Stool Guy spotted the adventurers and put down his newspaper, never leaving his stool.

"Oi, do you know who I am. Get oot of here ya pricks you not allowed past here. I guard the road to Cash Mountain. What are ye doing here?"

Ironhide stepped forward. " We seek the GRail."

"Do ye even know what the GRail is? I was put here by R.E.L.I.C to stop any would be Indiana joneses' from getting to Cash Mountain."

"Can you tell us what the GRail is?" Asked Quantum Name.

Angrily, yet without leaving his stool the Stool Guy began to bellow. "The GRail is whatever the winner decides it to be! You're all in just some big game, being played. No one understands the true nature of the GRail yet, not even R.E.L.I.C. "
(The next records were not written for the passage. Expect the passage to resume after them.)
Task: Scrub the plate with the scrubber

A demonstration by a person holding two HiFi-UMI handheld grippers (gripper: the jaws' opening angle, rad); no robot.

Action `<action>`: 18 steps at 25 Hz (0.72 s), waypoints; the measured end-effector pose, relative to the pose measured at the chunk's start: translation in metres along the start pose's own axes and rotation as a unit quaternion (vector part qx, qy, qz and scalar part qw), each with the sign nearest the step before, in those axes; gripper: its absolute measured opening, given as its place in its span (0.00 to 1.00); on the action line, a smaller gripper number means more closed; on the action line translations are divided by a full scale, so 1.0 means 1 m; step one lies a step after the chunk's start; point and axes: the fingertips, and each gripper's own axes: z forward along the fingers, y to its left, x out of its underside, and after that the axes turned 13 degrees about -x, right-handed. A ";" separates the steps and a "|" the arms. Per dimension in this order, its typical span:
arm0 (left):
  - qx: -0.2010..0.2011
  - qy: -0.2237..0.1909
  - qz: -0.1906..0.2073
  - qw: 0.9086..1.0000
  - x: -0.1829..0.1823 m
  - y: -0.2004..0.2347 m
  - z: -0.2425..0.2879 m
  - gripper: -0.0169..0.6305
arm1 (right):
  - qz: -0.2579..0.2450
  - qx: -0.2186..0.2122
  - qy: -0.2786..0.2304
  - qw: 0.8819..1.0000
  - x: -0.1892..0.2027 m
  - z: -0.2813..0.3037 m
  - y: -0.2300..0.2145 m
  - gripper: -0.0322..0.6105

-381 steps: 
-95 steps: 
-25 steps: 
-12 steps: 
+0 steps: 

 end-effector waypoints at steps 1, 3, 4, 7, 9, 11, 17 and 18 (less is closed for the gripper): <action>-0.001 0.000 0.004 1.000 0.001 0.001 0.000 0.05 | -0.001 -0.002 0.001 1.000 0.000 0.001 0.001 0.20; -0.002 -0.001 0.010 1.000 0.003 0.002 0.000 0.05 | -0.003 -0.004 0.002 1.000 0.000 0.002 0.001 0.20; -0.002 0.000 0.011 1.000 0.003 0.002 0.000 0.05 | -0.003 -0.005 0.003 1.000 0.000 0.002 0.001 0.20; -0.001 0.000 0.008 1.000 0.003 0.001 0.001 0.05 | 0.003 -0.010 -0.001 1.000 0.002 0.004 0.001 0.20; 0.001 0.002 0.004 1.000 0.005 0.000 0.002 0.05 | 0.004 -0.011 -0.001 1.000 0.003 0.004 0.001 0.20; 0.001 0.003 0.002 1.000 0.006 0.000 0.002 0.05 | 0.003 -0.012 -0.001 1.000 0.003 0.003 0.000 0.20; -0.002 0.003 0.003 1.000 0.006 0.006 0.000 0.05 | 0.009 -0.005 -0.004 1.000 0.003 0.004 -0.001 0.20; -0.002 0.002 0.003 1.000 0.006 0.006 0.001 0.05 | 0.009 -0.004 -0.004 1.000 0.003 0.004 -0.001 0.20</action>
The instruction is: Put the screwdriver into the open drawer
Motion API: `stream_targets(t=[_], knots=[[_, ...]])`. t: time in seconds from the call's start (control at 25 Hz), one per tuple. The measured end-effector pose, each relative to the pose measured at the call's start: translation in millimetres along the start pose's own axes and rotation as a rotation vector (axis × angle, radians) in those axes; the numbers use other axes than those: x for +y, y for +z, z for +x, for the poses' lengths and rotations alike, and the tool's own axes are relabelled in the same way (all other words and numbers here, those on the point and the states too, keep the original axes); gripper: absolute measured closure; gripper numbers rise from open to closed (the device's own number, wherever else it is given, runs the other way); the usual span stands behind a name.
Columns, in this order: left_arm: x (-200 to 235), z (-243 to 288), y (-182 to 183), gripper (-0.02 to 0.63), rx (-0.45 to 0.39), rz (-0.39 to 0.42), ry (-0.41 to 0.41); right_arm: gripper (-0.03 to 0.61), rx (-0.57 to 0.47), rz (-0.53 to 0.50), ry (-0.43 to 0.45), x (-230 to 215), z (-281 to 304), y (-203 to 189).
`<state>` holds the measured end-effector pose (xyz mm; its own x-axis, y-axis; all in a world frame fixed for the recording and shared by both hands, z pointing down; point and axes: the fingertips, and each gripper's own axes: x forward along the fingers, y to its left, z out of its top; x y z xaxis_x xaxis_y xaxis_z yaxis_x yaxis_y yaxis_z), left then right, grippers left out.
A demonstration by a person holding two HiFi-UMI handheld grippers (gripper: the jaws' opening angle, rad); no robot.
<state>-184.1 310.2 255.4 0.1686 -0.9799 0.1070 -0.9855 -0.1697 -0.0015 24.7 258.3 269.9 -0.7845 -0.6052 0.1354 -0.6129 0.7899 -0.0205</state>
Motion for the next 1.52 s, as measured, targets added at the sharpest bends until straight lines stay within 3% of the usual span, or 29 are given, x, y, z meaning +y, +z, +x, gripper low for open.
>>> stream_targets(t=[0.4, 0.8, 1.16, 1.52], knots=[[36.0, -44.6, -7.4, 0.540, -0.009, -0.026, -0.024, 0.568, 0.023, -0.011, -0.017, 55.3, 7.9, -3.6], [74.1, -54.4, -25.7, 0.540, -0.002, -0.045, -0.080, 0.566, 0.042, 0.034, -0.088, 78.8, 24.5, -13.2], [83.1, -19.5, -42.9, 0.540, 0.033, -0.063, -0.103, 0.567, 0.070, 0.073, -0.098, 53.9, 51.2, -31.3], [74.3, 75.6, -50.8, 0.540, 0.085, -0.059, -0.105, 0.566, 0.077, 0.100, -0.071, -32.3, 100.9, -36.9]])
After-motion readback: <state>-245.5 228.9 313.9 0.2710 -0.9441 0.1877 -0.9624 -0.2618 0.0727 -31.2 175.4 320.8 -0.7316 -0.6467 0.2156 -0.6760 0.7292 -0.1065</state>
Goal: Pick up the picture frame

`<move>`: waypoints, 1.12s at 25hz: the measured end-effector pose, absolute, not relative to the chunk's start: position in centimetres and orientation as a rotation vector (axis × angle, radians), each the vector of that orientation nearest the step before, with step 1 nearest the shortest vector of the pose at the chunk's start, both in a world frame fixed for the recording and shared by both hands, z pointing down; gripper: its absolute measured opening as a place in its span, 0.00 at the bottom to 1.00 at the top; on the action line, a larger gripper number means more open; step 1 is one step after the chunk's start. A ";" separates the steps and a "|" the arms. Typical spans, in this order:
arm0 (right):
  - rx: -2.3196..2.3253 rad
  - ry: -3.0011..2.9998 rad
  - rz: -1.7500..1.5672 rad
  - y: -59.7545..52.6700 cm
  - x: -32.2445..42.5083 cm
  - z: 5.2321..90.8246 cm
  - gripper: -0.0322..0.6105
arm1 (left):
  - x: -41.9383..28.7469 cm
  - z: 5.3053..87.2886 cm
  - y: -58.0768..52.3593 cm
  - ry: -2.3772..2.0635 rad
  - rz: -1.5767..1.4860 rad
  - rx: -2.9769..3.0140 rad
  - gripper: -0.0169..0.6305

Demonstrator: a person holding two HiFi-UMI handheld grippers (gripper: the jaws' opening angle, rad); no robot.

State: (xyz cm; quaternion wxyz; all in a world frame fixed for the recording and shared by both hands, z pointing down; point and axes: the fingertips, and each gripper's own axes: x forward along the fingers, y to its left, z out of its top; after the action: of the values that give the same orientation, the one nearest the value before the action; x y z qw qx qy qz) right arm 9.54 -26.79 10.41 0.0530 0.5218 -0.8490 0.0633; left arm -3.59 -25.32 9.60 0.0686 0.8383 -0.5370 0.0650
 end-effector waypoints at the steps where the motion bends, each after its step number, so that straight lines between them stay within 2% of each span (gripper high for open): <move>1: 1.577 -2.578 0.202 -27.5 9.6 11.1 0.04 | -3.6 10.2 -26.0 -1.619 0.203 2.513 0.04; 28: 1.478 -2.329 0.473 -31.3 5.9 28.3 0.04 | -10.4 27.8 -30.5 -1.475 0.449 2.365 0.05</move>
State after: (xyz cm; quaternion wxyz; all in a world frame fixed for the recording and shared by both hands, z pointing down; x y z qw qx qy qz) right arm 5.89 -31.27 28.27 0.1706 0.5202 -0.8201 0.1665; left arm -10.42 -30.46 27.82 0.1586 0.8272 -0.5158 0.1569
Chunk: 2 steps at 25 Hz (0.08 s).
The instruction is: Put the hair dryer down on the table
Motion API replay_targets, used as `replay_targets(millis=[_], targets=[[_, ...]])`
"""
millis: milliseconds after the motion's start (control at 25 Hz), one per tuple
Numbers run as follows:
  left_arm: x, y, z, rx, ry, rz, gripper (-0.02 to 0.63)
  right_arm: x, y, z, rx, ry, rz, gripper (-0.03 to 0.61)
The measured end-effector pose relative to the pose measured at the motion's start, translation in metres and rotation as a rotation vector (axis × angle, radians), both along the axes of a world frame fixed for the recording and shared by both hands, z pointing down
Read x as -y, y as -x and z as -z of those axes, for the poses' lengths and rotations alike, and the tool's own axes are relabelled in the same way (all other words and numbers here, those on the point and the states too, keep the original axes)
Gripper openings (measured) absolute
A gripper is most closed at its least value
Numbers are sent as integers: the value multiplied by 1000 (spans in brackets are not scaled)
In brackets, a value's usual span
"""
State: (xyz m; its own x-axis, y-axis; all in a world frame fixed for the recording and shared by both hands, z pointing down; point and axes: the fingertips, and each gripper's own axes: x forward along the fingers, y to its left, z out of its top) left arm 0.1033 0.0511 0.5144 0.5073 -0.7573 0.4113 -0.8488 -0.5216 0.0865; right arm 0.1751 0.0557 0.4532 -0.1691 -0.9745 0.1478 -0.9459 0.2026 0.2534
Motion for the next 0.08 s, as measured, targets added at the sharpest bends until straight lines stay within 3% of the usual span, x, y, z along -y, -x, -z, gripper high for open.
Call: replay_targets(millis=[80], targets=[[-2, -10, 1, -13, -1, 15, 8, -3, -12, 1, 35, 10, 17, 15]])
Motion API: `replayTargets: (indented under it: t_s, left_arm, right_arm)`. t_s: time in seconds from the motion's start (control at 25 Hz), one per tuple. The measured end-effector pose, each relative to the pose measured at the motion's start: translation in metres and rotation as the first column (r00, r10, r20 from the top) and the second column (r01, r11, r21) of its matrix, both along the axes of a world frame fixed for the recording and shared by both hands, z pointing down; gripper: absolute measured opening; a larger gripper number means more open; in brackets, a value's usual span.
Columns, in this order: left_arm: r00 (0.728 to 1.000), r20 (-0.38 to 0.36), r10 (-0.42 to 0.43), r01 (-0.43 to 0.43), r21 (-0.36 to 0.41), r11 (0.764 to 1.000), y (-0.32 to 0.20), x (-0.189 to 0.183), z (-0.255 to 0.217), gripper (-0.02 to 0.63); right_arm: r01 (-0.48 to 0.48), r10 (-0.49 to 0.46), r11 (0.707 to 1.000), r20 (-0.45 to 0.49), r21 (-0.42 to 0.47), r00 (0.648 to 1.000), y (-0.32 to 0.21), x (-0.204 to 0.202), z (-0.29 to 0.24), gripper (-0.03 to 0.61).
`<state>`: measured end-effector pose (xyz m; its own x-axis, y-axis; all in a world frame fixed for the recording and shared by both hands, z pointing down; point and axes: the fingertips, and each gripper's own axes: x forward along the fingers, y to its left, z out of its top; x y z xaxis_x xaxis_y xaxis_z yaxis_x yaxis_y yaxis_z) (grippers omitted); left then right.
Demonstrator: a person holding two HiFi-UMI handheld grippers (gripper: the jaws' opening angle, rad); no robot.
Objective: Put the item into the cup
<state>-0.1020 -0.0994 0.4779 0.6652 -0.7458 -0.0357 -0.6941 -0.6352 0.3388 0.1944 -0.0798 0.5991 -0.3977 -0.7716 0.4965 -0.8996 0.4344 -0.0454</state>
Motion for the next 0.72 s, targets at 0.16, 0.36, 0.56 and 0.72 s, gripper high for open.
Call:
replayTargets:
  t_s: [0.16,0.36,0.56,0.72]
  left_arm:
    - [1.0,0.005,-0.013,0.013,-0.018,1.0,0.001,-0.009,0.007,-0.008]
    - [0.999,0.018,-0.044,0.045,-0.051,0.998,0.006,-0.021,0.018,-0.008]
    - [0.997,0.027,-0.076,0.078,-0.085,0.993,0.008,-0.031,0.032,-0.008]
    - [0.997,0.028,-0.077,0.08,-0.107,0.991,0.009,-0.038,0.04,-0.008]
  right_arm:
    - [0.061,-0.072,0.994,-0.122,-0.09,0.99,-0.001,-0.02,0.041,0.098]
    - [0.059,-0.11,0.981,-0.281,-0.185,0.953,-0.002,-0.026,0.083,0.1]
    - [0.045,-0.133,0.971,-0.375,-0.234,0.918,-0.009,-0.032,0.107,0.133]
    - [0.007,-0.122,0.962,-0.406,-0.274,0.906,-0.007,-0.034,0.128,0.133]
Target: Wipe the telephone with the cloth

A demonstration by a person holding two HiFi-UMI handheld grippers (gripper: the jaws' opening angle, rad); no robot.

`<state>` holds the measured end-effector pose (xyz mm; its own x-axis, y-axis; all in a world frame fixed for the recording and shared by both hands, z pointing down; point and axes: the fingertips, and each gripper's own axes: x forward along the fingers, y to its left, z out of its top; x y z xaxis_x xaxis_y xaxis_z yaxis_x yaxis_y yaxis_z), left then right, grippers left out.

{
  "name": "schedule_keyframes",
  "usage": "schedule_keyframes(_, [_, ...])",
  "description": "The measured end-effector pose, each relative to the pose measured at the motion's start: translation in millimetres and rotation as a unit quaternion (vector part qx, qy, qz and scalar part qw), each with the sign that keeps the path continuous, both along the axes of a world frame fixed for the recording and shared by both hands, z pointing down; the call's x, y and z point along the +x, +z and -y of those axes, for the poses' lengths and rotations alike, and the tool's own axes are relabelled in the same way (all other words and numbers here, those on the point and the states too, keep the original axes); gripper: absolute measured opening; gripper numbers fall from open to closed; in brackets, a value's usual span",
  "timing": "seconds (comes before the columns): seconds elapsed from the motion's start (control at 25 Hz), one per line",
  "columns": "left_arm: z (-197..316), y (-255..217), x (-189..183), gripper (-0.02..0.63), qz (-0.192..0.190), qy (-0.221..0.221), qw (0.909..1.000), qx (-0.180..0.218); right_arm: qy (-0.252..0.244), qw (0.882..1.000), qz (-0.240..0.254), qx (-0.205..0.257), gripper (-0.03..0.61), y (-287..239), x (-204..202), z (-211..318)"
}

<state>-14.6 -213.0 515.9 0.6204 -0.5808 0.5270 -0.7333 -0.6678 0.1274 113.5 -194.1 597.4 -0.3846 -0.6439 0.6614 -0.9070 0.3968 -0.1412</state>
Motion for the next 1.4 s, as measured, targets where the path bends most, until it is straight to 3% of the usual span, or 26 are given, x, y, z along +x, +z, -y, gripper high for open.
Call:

Stool Guy rose from his stool, a shocking act, and grabbed the milk churn, launching it at the heroes. Thet avoided the exploding churn, mouldy milk covering them.

"Whatever it is, it's my job to stop you. We will fight in combat to the death. If you win maybe I'll tell you a shortcut to sneak past Cash Mountain if you so choose. Now face me."

Stool Guy turned to old rusty washing machine and reached inside.

"What is he getting?" Hulohot asked.
"Whatever it is, that washing machine has seen better days." DarkRula replied.
"Must have belonged to Cal." OrangeRKN sniggered.
"We all know washing machines live longer with Cal gone." Joked Quantum name.

Clarkman gathered the heroes behind the campervan as all manner of rusty tools and newspapers came flying towards them.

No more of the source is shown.